Em março, após uma enchente castigar Realengo, arrastando carros, derrubando casas, cobrindo de lama os pertences de moradores, ele ainda teve a coragem de visitar o bairro e dizer que a responsabilidade era das mesmas pessoas que tinham perdido tudo. “A culpa é de grande parte da população, que joga lixo nos rios frequentemente”, disse.

Não foi um lapso, pois repetiu a ideia na entrevista dada à imprensa. Revoltados, moradores presentes hostilizaram-no, que acabou atingido por lama. A cara de pau foi tamanha que ele ainda disse, depois, que o impacto das chuvas seria mitigado se as margens dos rios não fossem ocupadas por pessoas que “gostam de morar ali perto porque gastam menos tubo para colocar cocô e xixi e ficar livre daquilo”.

Em junho de 2017, sua administração não alertou sobre a gravidade das chuvas que caíam sobre o Rio para evitar que a população entrasse em pânico. Sim, foi isso mesmo que você leu.

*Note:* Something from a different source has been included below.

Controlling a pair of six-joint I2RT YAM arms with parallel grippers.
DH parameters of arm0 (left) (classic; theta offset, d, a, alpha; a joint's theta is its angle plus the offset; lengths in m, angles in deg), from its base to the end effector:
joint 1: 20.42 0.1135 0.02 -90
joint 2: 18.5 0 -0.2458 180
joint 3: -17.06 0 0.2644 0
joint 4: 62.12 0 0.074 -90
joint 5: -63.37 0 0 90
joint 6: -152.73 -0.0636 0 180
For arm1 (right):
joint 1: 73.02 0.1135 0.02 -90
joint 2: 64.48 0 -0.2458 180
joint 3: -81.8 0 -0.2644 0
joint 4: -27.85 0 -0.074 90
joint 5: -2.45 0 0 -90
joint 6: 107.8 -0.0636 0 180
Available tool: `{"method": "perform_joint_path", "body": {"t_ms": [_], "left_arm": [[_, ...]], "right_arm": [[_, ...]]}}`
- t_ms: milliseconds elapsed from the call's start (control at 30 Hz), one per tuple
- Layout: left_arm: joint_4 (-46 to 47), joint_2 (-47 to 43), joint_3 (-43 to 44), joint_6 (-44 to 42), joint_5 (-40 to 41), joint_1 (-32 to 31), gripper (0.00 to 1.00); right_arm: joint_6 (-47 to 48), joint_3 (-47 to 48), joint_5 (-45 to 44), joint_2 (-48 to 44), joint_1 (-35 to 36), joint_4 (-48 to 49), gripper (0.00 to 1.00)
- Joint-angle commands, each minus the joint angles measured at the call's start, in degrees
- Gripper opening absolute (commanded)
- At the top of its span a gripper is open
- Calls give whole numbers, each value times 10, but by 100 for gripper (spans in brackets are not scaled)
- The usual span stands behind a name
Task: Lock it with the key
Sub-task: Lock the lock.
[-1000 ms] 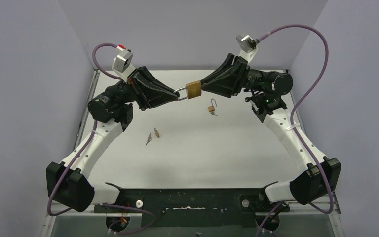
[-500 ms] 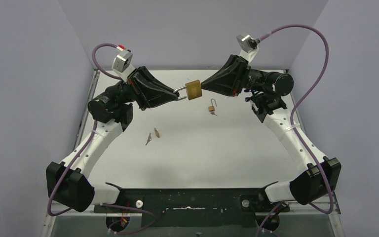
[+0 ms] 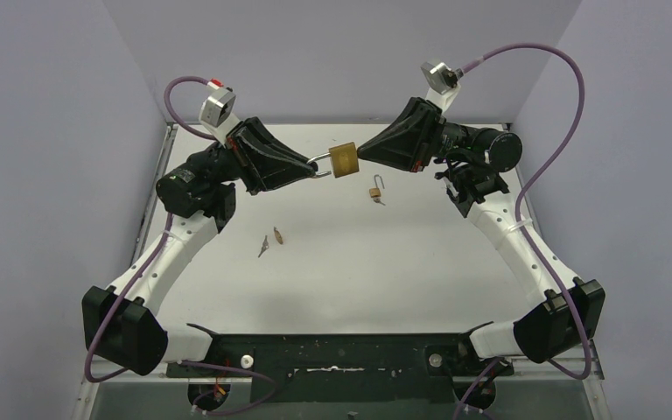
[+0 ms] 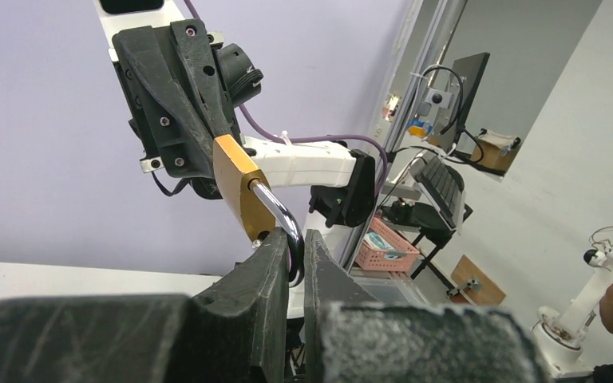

Em 2018, entre os dias 14 e 15 de fevereiro, um temporal atingiu a cidade, deixando mortos por deslizamentos de terra, ruas alagadas, casas destruídas, árvores caídas, vias interditadas, caos no transporte público e problemas no fornecimento de energia elétrica. Enquanto residências pobres das zonas Norte e Oeste afundavam na lama, o prefeito viajava a trabalho pela Europa. Para não dizer que não fez nada, mandou solidariedade à distância.

No dia 8 de abril de 2019, mortos por soterramento, afogamento e eletrocussão voltaram a polvilhar a cidade. “Falhamos” e “atrasamos”, disse ele sobre a falta de limpeza das galerias para escoamento de água diante das fortes chuvas. “São imprevistos”, afirmou diante de um novo desabamento da ciclovia Tim Maia. Imprevisto é esquecer o guarda-chuva em casa em dia de temporal. Esquecer a responsabilidade no gabinete tem outro nome.

Crivella termina de forma melancólica seu mandato. Poderia ter sido um governante, ainda que medíocre, nos últimos quatro anos. Preferiu fazer proselitismo religioso (dando preferência a fiéis de igrejas no acesso a serviços públicos em detrimento aos demais cidadãos), castrar direitos (ou você esqueceu que ele arranjou tempo, mesmo com uma cidade mergulhada em problema, para mandar recolher gibis por causa de uma ilustração de um beijo gay na Bienal do Livro?) e censurar a imprensa.

Ao ser preso nesta terça, sem perder a empáfia, Crivella ainda teve tempo de afirmar aos jornalistas: “Fui o prefeito que mais combateu a corrupção na Prefeitura do Rio de Janeiro”.

Isso ainda cola? Claro, ele foi ao segundo turno.